Interview‘In the End, it’s Always about Closing Knowledge Gaps’
18 December 2024
Photo: Mahdi Jampour
Robots, Covid-19, agriculture, Georgian palimpsests – AI scientist Mahdi Jampour has already dealt with a colourful range of topics in his career. In this interview, he talks about his background and his current research at the CSMC.
Mahdi Jampour, in 2007, most people had never heard of artificial intelligence, let alone understood anything about it. You, however, already did an MSc on this subject back then. How did you get into AI so early on?
I set the foundation for this in 2003, when I started studying computer science at the university. Back then, artificial intelligence was still relatively new, with less than half a century of development. I had some early successes in this field trying to develop specialised programmes that automated routine tasks, which I found deeply satisfying. Later, in 2007, I decided to pursue a Master’s degree in artificial intelligence.
After completing your MSc, you left Iran and continued your academic career in Austria. Why?
It was an opportunity I eagerly pursued. Throughout my studies, I focused on expanding my knowledge, and I was excited about being awarded a PhD scholarship. This allowed me to pursue my PhD at one of the top universities in the world in this area, TU Graz. I chose this institution because of my supervisor, Professor Horst Bischof, whose reputation in the academic world was a key factor in my decision. I learned a lot from him and its computer vision team.
What topic did you deal with in your doctoral thesis?
My focus was on computer vision. This branch of AI is very broad and practical. A lot of the talk about AI these days is centred around applications of computer vision, natural language processing, and machine learning. Of course, other fields of AI have also grown, but these three sectors have seen a particularly rapid development and an increasing impact on human life.
More specifically, I chose the challenging topic of facial expression recognition in non-frontal face images. For a machine, understanding human facial expressions is an intricate task because types of faces and feedback of emotional states are very diverse. The practical challenge I wanted to address was this: Given a non-frontal image of a human face, can we propose intelligent methods to correctly recognise the person’s emotions? When part of the face is not visible, the information of that area is not available and recognition becomes much more difficult. In my thesis, I introduced methods to provide intelligent agents with this capability. More importantly, some of those ideas have also helped in other applications.

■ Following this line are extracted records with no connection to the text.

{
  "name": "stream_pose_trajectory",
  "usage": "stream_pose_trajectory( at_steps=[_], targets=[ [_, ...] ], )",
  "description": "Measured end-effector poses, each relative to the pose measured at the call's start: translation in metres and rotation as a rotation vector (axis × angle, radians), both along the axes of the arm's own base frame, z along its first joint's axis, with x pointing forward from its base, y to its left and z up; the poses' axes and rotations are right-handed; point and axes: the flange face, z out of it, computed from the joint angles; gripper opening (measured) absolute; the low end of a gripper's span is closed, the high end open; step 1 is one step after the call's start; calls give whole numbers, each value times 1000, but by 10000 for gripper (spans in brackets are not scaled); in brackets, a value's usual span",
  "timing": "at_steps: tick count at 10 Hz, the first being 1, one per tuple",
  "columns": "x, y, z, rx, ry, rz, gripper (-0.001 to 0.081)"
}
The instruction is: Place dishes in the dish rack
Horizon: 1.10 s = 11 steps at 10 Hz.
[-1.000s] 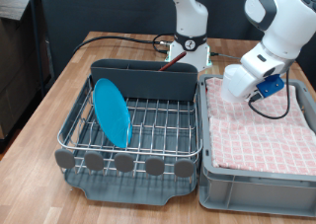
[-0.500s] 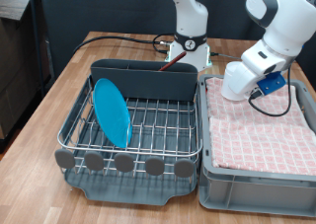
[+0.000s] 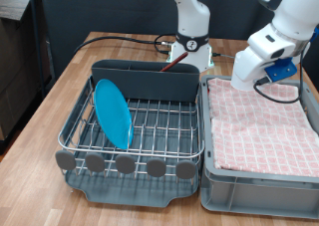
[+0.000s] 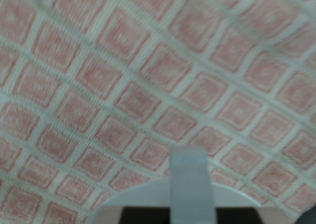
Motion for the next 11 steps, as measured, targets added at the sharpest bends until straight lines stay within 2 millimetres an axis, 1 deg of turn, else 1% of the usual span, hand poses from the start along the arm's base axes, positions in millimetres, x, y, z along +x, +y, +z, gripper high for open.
stream_pose_trajectory(
  at_steps=[1, 3, 4, 5, 6, 7, 8, 9, 11],
  targets=[
    [8, -4, 13, 6, -60, -60, 72],
    [28, -22, 39, 5, -185, -169, 72],
    [39, -31, 51, 7, -244, -159, 72],
    [44, -33, 57, 7, -268, -139, 72],
    [43, -33, 55, 5, -256, -145, 72],
    [43, -33, 55, 4, -262, -176, 72],
    [46, -33, 59, 11, -273, -202, 72],
    [53, -37, 67, 19, -291, -215, 72],
    [71, -55, 83, 29, -341, -242, 72]
  ],
)
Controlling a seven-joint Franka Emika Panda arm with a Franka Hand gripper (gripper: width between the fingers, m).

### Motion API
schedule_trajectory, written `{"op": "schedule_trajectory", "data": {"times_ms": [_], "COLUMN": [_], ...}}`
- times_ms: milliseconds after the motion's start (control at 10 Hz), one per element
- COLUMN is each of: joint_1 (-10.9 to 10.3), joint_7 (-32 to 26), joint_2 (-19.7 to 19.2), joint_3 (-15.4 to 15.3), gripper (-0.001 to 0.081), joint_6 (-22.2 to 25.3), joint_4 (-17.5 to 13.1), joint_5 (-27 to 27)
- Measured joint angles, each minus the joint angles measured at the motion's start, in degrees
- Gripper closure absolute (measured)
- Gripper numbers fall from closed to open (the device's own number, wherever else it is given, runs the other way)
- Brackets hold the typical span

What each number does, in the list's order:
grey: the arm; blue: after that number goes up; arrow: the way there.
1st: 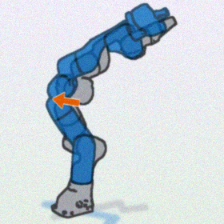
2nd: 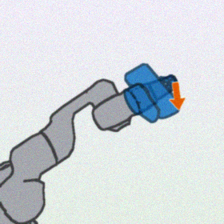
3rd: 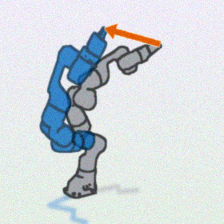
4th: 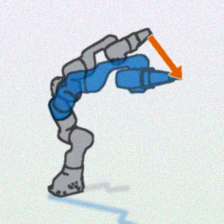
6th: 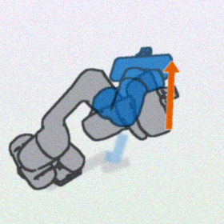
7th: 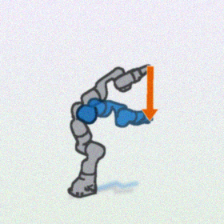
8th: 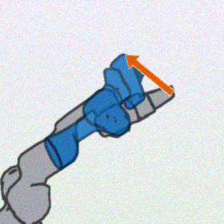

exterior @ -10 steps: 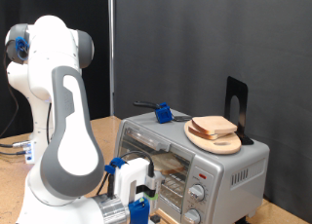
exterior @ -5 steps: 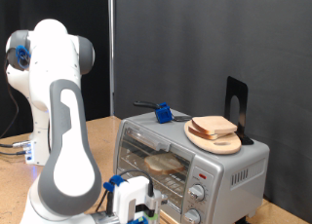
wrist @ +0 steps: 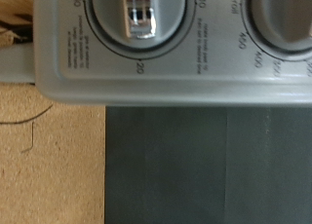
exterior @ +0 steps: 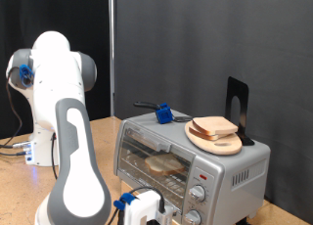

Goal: Make a piece of toast with the oven

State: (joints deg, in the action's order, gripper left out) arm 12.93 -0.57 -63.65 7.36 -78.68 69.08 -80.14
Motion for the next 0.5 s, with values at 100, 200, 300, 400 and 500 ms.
{"op": "schedule_trajectory", "data": {"times_ms": [100,200,300,400,500], "joint_1": [-0.3,-0.7,-1.2,-1.8,-2.4], "joint_7": [0.1,0.1,-0.2,-0.8,-1.4], "joint_2": [-0.7,-0.9,-1.0,-0.9,-0.8], "joint_3": [0.0,0.0,0.0,0.0,-0.1], "gripper": [0.0006,0.0006,0.0006,0.0006,0.0006], "joint_6": [0.6,1.1,1.2,1.3,1.3], "joint_4": [-0.9,-1.1,-1.1,-1.0,-0.8], "joint_5": [0.6,1.3,1.9,2.1,2.2]}}
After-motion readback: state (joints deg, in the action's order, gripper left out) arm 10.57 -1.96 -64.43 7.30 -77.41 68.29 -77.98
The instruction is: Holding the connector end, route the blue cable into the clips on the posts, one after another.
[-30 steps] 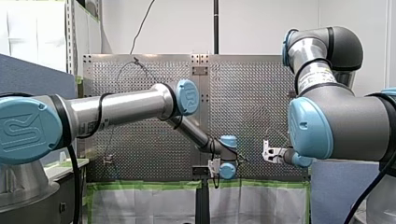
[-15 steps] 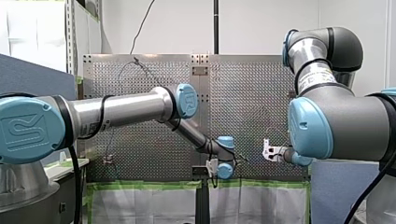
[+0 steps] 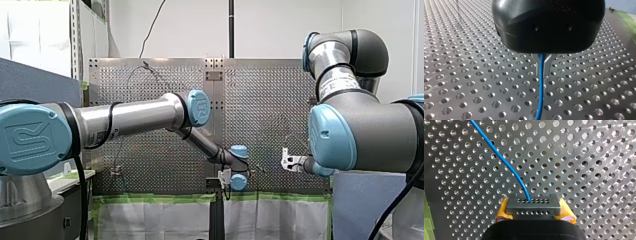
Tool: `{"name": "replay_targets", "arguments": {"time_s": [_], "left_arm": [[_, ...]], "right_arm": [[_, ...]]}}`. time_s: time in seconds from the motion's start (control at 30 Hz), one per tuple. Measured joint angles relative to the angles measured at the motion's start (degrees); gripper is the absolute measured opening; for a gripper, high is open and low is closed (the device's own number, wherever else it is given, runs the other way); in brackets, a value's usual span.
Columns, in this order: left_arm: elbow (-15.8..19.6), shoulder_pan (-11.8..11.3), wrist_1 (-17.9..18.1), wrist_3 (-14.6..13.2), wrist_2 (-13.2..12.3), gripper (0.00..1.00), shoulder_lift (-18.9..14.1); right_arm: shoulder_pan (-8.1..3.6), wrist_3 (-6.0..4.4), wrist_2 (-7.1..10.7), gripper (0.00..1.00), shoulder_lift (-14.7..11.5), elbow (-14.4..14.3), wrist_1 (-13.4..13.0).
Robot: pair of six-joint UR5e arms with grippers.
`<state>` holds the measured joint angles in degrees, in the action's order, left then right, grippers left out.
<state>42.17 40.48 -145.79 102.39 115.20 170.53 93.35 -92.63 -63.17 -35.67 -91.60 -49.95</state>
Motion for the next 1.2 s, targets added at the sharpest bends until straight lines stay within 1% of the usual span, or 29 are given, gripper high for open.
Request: {"name": "replay_targets", "arguments": {"time_s": [0.23, 0.4, 0.57, 0.6, 0.63, 0.67, 0.83, 0.87, 0.9, 0.93, 0.97, 1.0, 1.03, 1.1, 1.13, 1.17, 1.2], "left_arm": [[-0.02, 0.06, 0.13, 0.02, -0.26, 0.00, -0.69], [-0.03, 0.26, 0.14, 0.01, -0.33, 0.00, -1.30], [-0.02, 0.41, 0.03, 0.07, -1.41, 0.00, -1.46], [-0.02, 0.45, -0.08, 0.07, -1.51, 0.07, -1.46], [-0.03, 0.50, -0.32, 0.07, -1.58, 0.07, -1.47], [-0.03, 0.55, -0.53, 0.07, -1.55, 0.10, -1.47], [-0.04, 0.92, -2.38, -0.13, -1.33, 0.10, -1.48], [-0.04, 0.95, -2.72, -0.16, -1.51, 0.07, -1.48], [-0.04, 0.98, -3.06, -0.19, -1.68, 0.10, -1.49], [-0.04, 1.00, -3.51, -0.23, -1.90, 0.10, -1.49], [-0.03, 1.01, -3.85, -0.29, -2.13, 0.18, -1.49], [-0.03, 1.01, -4.20, -0.37, -2.41, 0.43, -1.49], [-0.03, 1.01, -4.77, -0.51, -2.91, 0.43, -1.49], [-0.02, 1.04, -5.75, -0.87, -3.61, 0.76, -1.49], [-0.02, 1.08, -6.35, -1.22, -3.87, 0.76, -1.49], [-0.02, 1.11, -6.86, -1.54, -3.90, 0.97, -1.49], [-0.02, 1.14, -7.39, -1.86, -3.80, 1.00, -1.49]], "right_arm": [[-0.03, -0.31, 0.30, 0.00, 0.01, 0.89, 1.66], [-0.04, -0.37, 0.32, 0.00, 0.02, 1.12, 2.00], [-0.02, -0.49, 0.32, 0.00, 0.03, 1.18, 2.27], [-0.03, -0.51, 0.32, 0.00, 0.03, 1.19, 2.30], [-0.03, -0.52, 0.32, 0.00, 0.03, 1.19, 2.34], [-0.03, -0.53, 0.31, 0.00, 0.06, 1.19, 2.35], [-0.01, -0.55, 0.25, 0.00, 0.11, 1.22, 2.48], [-0.01, -0.55, 0.24, 0.00, 0.14, 1.22, 2.51], [0.00, -0.55, 0.24, 0.00, 0.15, 1.24, 2.52], [0.00, -0.55, 0.24, 0.00, 0.16, 1.23, 2.54], [-0.02, -0.55, 0.23, 0.00, 0.17, 1.24, 2.54], [-0.02, -0.55, 0.23, 0.00, 0.17, 1.23, 2.55], [-0.01, -0.55, 0.23, 0.00, 0.18, 1.23, 2.55], [0.01, -0.52, 0.23, 0.00, 0.18, 1.22, 2.56], [0.05, -0.50, 0.23, 0.00, 0.18, 1.21, 2.56], [0.08, -0.49, 0.23, 0.00, 0.19, 1.21, 2.56], [0.08, -0.48, 0.23, 0.00, 0.19, 1.21, 2.56]]}}
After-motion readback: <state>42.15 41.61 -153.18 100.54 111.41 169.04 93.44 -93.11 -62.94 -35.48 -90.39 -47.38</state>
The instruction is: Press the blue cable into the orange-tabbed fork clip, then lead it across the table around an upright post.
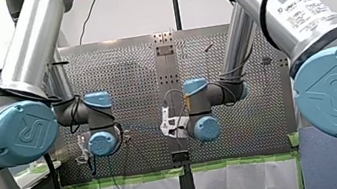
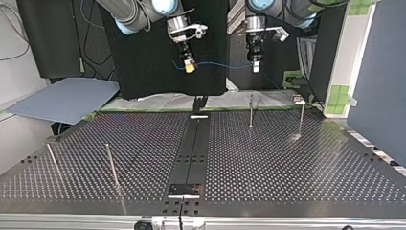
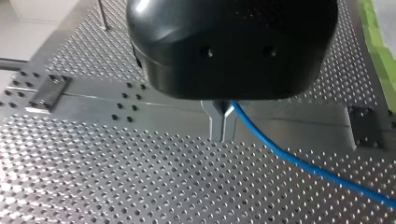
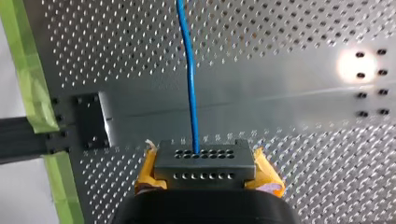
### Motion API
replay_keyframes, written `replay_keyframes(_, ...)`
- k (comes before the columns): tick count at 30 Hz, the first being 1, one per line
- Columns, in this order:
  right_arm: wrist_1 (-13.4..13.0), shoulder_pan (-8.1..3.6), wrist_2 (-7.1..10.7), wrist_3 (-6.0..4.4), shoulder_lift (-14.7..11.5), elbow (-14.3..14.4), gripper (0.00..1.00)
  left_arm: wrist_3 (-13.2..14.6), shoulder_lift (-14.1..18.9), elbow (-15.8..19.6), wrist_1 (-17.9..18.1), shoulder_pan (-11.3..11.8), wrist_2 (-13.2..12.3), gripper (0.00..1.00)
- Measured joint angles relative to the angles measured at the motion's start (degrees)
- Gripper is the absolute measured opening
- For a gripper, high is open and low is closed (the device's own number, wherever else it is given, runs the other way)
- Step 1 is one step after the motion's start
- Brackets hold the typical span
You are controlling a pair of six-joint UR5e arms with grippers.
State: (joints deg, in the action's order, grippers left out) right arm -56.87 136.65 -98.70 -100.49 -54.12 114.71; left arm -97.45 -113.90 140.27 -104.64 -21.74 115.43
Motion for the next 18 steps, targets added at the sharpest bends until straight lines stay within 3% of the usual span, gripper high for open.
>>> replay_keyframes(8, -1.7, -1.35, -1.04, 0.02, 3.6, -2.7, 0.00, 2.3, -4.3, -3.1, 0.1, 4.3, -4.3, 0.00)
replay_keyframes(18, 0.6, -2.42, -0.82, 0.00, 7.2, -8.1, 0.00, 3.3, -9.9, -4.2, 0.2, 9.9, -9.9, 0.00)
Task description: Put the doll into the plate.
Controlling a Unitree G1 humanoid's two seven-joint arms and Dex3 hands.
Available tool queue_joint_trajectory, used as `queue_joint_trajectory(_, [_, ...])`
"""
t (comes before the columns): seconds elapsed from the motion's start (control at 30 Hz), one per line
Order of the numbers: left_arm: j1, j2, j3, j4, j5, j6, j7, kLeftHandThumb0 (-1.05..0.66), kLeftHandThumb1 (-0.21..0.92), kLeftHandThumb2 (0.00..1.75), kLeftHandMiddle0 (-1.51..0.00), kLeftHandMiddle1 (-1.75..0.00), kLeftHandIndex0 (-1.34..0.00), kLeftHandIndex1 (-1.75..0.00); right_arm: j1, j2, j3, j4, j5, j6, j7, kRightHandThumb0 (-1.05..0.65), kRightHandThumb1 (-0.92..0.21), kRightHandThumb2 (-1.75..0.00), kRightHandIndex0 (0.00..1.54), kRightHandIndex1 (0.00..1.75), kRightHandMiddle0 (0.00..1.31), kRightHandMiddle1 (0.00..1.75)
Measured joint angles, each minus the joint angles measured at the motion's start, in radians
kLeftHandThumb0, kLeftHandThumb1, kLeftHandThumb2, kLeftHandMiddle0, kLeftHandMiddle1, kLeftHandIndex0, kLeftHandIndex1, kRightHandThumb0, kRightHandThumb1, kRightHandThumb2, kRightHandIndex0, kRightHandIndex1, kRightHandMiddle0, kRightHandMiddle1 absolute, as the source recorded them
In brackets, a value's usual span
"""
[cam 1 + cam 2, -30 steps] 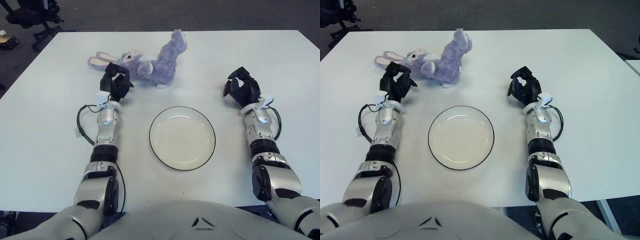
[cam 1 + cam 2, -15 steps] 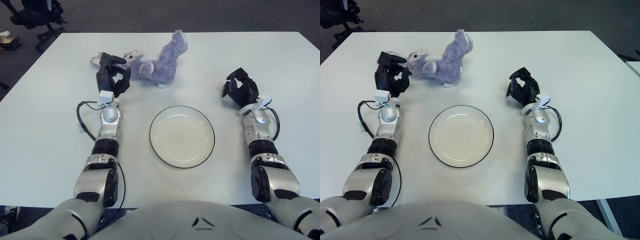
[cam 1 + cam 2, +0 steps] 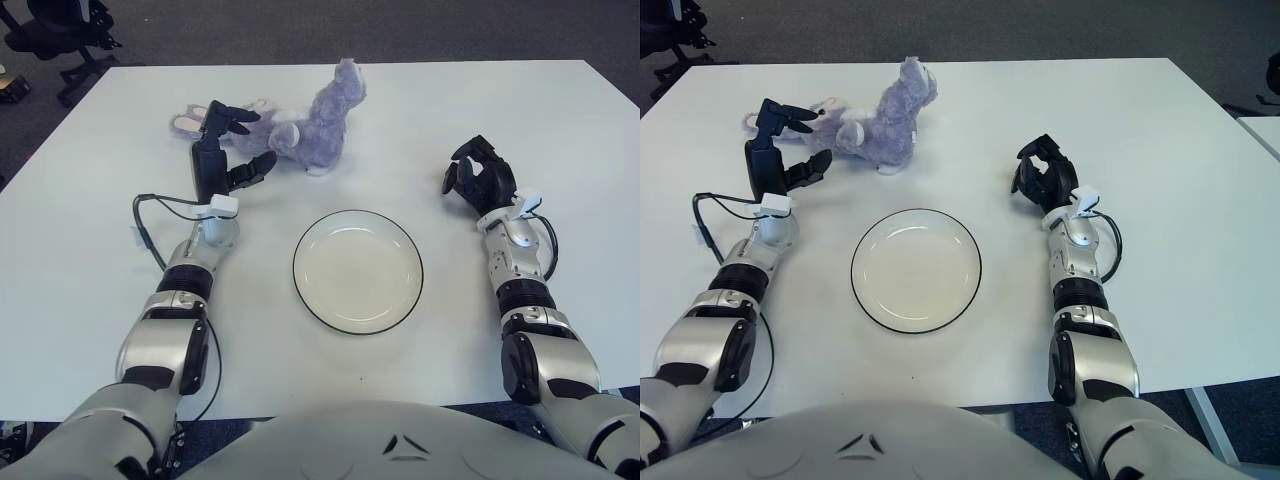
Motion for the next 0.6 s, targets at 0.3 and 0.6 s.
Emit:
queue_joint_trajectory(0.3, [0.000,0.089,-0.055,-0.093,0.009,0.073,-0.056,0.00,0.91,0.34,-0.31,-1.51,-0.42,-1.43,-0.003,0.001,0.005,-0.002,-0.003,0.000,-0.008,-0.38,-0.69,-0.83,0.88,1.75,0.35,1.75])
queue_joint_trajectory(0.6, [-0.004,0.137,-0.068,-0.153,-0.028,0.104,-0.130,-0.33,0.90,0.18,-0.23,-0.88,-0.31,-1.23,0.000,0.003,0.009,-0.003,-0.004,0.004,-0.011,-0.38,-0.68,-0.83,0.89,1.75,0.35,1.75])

Can you give some examples?
In my view, research should help people to live better lives, so I used my knowledge in various contexts. For example, after my PhD, I invented a robot that performs shelf-reading for libraries. The library for which we developed this tool had 120,000 books on its shelves. You can imagine how tedious it is to find one again if it is sorted incorrectly. With many users, this happens all the time. In the past, librarians spent several days a year doing nothing other than checking the shelves and correcting such errors. With our robot, this is done automatically – and not once every year, but every day. It can also help users: just give it the title or number of a book and it will guide you to it.
During the COVID-19 pandemic, my colleagues and I proposed an intelligent vision-based method that analysed CT scans to accurately recognise COVID-19 infections. And in yet another project, we invented a machine utilising computer-vision methods to process pistachios, grading and sorting them based on quality. This innovation addresses the increasing demand for intelligent machines in agricultural practices.
It requires significant openness and curiosity to understand how we can support one another across our varied professional backgrounds.
Now the obvious question: Which path leads from pistachios to manuscripts?
What matters is the thinking that is at the heart of all of these projects. In the end, it’s always about closing knowledge gaps and utilising artificial intelligence effectively to address specific needs. For instance, in recent collaborations with my colleagues Jost Gippert and Hussein Mohammed, we were dealing with palimpsests – manuscripts from which the writing had been erased, and new text written over it. These earlier writings are immensely valuable for scholars. Drawing on past knowledge on how to recover facial information from non-frontal images, we can reconstruct the undertexts, yielding significant results.
How exactly do you achieve this?
The approach involves generating synthetic multispectral images to create a robust training dataset without requiring manual labeling. This synthetic dataset is then used to fine-tune a generative inpainting model, enabling it to reconstruct the obscured undertext more effectively. By leveraging generative artificial intelligence, the pipeline deciphers complex visual data patterns to improve the legibility of undertexts and address the limitations of conventional MSI techniques. Recently, I developed a more advanced method of handwriting inpainting based on Latent Diffusion Models (LDM), which has provided results which look even better.
What do you appreciate about working with historical written artefacts, especially considering that your expertise in computer science has already led you into so many different areas of application?
There are many researchers at the CSMC who excel in their respective fields. I am inspired by the thought of what we can accomplish if we harness these diverse potentials in a collaborative and productive way. This is no easy task; it requires significant openness and curiosity to understand how we can support one another across our varied professional backgrounds. However, the effort is worthwhile. I firmly believe that integrating AI into research on written artefacts can bring substantial benefits to our research community.